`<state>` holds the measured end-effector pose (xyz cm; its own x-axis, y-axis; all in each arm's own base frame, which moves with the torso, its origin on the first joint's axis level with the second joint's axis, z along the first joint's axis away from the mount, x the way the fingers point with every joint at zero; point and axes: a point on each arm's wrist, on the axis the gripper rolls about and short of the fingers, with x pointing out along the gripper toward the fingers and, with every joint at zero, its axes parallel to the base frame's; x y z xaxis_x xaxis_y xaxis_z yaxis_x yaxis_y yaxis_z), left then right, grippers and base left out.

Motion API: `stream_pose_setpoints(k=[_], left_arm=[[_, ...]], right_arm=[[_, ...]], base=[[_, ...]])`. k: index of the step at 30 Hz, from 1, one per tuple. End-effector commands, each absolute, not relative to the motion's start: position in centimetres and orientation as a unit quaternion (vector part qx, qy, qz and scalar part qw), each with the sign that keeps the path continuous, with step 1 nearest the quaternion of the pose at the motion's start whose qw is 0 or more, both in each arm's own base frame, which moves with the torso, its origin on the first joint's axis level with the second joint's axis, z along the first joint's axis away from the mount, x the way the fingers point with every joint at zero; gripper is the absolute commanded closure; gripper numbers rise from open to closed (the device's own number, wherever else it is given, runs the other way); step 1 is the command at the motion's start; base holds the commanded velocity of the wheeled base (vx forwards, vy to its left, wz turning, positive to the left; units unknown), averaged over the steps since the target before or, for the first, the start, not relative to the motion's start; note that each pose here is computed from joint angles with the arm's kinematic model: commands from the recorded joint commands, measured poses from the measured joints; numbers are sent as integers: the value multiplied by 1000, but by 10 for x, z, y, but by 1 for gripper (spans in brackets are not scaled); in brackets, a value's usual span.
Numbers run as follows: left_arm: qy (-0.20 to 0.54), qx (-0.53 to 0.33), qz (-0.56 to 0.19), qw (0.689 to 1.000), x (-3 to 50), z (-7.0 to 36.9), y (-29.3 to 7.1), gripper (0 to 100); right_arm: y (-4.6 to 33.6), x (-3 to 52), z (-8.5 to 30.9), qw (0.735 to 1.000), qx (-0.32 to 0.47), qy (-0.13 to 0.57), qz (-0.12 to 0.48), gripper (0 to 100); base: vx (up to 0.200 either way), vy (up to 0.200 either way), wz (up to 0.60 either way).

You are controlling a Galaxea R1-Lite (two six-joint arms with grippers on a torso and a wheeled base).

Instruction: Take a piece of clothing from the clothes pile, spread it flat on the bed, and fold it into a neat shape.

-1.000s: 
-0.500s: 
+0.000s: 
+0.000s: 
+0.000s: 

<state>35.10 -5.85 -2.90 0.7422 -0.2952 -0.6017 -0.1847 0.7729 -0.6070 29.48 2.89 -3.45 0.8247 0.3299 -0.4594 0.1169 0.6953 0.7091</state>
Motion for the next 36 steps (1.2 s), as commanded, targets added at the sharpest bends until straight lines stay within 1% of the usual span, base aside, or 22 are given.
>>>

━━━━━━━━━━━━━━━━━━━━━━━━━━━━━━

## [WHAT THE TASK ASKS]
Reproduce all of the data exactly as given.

## [OUTPUT OF THE TASK]
`<state>` holds the measured end-effector pose (xyz cm; its own x-axis, y-axis; all in each arm's own base frame, which moves with the torso, its origin on the first joint's axis level with the second joint's axis, z along the first joint's axis away from the mount, x the way the fingers point with every joint at zero; point and axes: a point on each arm's wrist, on the axis the gripper rolls about and short of the fingers, with x pointing out along the gripper toward the fingers and, with every joint at zero, its axes parallel to the base frame's; x y z xaxis_x xaxis_y xaxis_z yaxis_x yaxis_y yaxis_z), left then right, grippers and base left out.

Motion API: `stream_pose_setpoints(k=[_], left_arm=[[_, ...]], right_arm=[[_, ...]], base=[[_, ...]])`. k: index of the step at 30 Hz, from 1, one per tuple. End-effector commands, each absolute, not relative to the motion's start: position in centimetres and orientation as a unit quaternion (vector part qx, qy, qz and scalar part qw), each with the sign that keeps the path continuous, with step 1 nearest the quaternion of the pose at the motion's start whose qw is 0 or more, both in each arm's own base frame, which moves with the torso, its origin on the first joint's axis level with the second joint's axis, z along the first joint's axis away from the mount, x the way the fingers point with every joint at zero; gripper is the absolute commanded closure; gripper numbers rise from open to closed (the device's own number, wherever else it is given, runs the other way); step 1 is the command at the motion's start; base holds the commanded velocity of the wheeled base (vx forwards, vy to its left, wz turning, positive to the left; units unknown), averaged over the steps since the target before or, for the first, the start, not relative to the motion's start; note that each pose here is computed from joint angles with the arm's kinematic model: commands from the recorded joint commands, measured poses from the measured joints; numbers are sent as integers: the value multiplied by 1000, but by 10 for x, z, y, but by 1 for gripper (spans in brackets are not scaled); in brackets, a value's usual span.
Numbers run as follows: left_arm: qy (-0.20 to 0.54), qx (-0.53 to 0.33), qz (-0.56 to 0.19), qw (0.689 to 1.000), x (-3 to 50), z (-7.0 to 36.9), y (-29.3 to 7.1), gripper (0 to 100); right_arm: y (-4.6 to 33.6), x (-3 to 52), z (-8.5 to 30.9), qw (0.735 to 1.000), qx (-0.32 to 0.47), qy (-0.13 to 0.57), qz (-0.12 to 0.48), gripper (0 to 100); base: vx (up to 0.200 either way), vy (up to 0.200 either way), wz (up to 0.60 either way).

You are controlling a Galaxea R1-Lite (two six-joint arms with grippers on a torso and a wheeled base).

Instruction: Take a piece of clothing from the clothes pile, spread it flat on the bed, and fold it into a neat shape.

-1.000s: 
-0.500s: 
+0.000s: 
+0.000s: 
+0.000s: 

<state>35.10 -5.85 -2.90 0.7422 -0.2952 -0.6017 -0.1847 0.7729 -0.6070 29.48 2.89 -3.45 0.8247 0.3299 -0.4594 0.1169 0.6953 0.7091</state>
Motion for the next 36 steps (1.2 s), as commanded, targets added at the sharpest bends until straight lines stay within 1% of the usual span, base aside, or 22 are given.
>>>

With that, the answer is complete.